* **Required work**: Return every line of the listing below, unchanged, from its first line to the line holding "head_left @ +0", that line included.
BEGIN Available data
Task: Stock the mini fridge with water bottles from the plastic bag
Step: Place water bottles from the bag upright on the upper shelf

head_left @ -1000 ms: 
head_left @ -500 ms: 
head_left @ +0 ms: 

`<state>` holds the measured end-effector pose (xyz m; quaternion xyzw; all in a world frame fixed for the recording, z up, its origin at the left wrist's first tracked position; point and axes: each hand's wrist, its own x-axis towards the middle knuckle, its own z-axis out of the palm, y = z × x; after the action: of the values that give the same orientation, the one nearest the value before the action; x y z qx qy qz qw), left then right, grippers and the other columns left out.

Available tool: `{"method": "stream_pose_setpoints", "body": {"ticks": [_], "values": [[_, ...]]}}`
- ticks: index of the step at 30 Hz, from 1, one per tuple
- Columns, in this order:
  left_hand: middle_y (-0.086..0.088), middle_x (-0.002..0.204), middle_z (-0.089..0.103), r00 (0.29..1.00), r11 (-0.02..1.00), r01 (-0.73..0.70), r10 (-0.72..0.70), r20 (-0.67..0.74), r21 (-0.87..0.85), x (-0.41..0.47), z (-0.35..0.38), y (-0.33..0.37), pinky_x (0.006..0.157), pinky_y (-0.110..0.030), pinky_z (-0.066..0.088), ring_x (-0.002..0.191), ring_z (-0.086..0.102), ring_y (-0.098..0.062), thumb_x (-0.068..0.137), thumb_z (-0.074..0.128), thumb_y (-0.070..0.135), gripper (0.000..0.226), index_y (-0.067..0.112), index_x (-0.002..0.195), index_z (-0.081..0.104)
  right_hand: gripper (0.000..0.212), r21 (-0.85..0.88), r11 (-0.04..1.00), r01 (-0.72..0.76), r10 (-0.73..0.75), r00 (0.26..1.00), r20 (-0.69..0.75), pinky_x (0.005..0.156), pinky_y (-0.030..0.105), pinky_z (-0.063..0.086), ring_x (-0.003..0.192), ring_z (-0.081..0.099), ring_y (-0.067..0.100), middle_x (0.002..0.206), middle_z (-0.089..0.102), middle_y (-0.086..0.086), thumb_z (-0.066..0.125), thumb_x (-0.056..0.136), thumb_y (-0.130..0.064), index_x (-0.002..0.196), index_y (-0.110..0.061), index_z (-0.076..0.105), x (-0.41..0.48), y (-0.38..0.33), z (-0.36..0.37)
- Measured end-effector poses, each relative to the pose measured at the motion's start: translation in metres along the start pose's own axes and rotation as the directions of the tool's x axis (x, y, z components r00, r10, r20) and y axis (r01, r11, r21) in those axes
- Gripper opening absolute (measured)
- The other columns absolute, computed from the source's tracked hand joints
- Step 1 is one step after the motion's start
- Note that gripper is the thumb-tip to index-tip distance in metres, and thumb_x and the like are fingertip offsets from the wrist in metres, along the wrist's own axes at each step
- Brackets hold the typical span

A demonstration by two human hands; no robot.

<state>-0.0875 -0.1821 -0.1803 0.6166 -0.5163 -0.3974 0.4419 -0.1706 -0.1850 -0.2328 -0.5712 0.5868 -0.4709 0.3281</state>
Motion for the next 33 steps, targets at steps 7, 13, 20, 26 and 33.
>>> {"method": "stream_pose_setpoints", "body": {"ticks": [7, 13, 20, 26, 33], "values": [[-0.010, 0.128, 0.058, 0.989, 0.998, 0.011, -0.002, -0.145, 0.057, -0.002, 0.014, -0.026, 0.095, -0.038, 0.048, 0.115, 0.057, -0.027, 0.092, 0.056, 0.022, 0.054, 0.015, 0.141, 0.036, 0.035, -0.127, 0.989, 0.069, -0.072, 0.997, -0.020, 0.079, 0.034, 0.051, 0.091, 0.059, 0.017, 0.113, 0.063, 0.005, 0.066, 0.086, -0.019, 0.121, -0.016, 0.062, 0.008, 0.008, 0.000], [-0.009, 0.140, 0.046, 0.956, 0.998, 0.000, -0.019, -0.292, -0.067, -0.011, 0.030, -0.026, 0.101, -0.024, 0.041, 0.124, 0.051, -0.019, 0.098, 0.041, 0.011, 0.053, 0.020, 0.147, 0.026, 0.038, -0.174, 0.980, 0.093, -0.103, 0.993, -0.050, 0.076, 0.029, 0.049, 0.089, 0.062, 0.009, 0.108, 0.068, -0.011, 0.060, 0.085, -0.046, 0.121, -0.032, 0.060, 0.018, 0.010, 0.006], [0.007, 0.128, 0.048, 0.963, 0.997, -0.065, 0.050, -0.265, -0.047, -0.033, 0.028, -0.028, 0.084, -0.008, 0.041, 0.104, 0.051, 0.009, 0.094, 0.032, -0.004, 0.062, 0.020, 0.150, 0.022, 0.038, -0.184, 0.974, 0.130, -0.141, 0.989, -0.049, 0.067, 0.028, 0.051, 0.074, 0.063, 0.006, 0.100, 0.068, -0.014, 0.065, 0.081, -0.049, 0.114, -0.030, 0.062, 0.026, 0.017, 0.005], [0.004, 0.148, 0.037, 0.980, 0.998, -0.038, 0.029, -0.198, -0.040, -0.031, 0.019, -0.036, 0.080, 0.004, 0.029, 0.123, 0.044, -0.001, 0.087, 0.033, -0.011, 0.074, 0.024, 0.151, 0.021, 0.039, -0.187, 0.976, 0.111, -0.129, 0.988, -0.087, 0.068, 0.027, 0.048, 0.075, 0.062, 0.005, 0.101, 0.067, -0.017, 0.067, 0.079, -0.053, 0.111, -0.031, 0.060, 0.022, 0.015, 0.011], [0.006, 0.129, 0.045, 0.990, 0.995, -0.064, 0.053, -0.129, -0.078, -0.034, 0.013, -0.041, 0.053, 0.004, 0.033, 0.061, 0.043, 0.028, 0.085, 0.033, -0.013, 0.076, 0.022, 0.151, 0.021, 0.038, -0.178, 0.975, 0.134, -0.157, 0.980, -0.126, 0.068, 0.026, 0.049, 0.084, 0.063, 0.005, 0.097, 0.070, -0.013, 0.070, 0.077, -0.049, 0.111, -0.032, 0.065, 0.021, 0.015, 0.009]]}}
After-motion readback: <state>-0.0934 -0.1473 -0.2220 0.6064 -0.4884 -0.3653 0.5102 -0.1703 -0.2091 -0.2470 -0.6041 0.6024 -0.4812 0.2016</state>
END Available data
* **Written response**:
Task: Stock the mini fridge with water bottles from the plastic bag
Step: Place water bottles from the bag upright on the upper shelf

head_left @ -1000 ms: 
head_left @ -500 ms: 
head_left @ +0 ms: 

This response is now finished.